## [Problem description]
The whole listing is to be restated, character for character.

## [Provided material]
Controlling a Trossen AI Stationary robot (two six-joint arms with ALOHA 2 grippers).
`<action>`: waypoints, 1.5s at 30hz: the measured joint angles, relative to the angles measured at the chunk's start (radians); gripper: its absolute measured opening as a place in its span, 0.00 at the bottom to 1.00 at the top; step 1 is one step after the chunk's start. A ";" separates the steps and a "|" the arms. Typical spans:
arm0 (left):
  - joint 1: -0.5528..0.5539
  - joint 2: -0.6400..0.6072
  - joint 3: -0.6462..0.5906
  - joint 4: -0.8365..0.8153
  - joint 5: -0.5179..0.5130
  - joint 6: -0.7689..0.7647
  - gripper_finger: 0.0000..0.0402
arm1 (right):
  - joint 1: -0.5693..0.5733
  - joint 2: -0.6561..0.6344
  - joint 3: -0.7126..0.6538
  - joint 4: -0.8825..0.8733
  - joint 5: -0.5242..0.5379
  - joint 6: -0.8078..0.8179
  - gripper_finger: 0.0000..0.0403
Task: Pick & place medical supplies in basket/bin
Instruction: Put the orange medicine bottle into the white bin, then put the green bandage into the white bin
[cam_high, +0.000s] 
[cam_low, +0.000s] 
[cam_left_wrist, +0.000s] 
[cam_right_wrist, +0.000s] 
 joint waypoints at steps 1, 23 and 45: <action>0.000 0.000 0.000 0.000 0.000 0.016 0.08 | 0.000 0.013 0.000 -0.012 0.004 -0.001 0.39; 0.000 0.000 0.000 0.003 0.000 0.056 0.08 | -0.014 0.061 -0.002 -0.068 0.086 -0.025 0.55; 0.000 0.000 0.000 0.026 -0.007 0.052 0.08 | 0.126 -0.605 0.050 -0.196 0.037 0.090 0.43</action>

## [Solved problem]
Controlling a Trossen AI Stationary robot (two six-joint arms with ALOHA 2 grippers).
`<action>`: waypoints, 1.5s at 30hz: the measured joint angles, relative to the angles measured at the chunk's start (radians); gripper: its absolute measured opening as a place in its span, 0.00 at the bottom to 1.00 at the top; step 1 is one step after the chunk's start. A ";" separates the steps and a "|" the arms. Typical spans:
arm0 (left):
  - joint 1: -0.5528..0.5539
  - joint 2: -0.6400..0.6072
  - joint 3: -0.6462..0.5906
  - joint 4: -0.8365..0.8153
  - joint 5: -0.5179..0.5130
  - joint 6: -0.7689..0.7647
  - gripper_finger: 0.0000..0.0402
arm1 (right):
  - joint 1: -0.5693..0.5733
  - joint 2: -0.6561..0.6344
  - joint 3: -0.7126..0.6538
  - joint 4: -0.8825..0.8733
  - joint 5: -0.5242..0.5379
  - joint 6: -0.8078..0.8179
  - gripper_finger: 0.0000..0.0403
Task: Pick & place medical supplies in basket/bin
Instruction: Put the orange medicine bottle into the white bin, then put the green bandage into the white bin
[cam_high, +0.000s] 
[cam_low, +0.000s] 
[cam_left_wrist, +0.000s] 
[cam_right_wrist, +0.000s] 
 joint waypoints at steps 1, 23 and 45: <action>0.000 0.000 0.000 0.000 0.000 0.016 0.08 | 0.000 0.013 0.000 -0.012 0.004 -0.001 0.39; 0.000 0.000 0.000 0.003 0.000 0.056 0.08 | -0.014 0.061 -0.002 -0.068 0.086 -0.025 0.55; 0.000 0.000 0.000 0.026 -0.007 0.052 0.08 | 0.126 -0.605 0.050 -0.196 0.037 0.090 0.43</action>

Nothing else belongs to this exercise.